■ TASK ITEM
Filter the entries for lines with the word "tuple".

Entries taken from a collection:
== Segment start ==

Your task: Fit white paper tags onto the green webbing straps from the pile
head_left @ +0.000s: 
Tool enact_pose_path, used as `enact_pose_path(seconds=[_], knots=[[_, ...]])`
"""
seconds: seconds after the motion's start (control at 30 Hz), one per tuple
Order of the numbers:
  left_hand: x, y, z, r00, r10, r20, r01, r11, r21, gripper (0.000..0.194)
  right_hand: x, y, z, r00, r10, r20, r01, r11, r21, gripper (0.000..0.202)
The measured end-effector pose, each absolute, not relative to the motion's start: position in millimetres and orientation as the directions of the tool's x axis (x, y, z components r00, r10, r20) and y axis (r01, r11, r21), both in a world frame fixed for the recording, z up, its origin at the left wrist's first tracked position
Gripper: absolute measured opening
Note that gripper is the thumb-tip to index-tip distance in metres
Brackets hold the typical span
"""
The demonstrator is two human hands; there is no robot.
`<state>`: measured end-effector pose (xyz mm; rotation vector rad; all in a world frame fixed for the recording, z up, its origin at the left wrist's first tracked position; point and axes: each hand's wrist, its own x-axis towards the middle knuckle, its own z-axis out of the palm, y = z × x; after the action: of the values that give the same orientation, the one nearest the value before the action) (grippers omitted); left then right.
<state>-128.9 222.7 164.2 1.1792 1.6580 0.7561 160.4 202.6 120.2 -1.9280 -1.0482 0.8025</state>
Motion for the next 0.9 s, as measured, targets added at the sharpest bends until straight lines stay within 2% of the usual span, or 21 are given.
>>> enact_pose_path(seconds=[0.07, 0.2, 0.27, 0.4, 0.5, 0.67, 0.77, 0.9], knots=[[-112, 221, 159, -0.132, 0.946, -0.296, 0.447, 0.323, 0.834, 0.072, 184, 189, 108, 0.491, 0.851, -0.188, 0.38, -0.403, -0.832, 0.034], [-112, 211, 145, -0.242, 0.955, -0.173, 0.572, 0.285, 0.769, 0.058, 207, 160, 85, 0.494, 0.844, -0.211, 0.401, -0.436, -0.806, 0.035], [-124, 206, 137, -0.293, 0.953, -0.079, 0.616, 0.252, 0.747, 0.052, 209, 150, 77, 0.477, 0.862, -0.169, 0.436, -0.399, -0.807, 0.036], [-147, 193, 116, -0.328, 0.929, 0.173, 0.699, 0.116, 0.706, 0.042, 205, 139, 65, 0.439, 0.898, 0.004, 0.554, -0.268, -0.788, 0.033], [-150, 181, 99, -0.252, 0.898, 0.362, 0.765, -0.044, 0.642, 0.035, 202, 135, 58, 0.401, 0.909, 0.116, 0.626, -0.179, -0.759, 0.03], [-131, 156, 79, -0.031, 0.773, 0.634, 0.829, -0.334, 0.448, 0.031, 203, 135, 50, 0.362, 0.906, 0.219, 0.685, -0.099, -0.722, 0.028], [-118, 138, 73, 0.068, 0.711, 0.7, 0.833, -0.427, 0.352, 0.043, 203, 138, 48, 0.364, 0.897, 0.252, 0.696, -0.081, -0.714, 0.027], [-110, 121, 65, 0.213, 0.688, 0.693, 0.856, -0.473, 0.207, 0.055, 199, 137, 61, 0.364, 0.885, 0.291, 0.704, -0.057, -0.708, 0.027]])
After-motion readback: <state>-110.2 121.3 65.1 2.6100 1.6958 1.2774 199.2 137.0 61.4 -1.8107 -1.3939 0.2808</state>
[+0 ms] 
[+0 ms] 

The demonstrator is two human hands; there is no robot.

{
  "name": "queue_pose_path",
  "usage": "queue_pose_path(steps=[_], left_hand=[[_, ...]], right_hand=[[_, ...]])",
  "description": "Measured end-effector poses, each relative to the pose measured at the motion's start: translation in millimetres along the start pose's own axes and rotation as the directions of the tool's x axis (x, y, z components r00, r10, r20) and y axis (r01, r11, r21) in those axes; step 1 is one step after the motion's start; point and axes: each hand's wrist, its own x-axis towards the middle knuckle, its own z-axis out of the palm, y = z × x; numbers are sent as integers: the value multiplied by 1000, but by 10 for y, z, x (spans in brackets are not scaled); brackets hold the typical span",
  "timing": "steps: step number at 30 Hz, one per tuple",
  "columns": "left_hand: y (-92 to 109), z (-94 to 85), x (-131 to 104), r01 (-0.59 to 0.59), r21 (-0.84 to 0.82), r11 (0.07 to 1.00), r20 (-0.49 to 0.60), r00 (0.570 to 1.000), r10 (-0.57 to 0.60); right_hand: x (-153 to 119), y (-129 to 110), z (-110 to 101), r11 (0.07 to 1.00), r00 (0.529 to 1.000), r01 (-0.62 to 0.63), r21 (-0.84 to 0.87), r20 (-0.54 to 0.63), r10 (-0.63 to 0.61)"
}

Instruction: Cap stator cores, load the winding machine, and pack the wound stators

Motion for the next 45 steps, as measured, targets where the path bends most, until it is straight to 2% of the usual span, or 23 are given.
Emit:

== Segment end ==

■ RESPONSE TO THE EXERCISE
seconds: seconds after the motion's start (control at 30 Hz), one per tuple
  "timing": "steps: step number at 30 Hz, one per tuple",

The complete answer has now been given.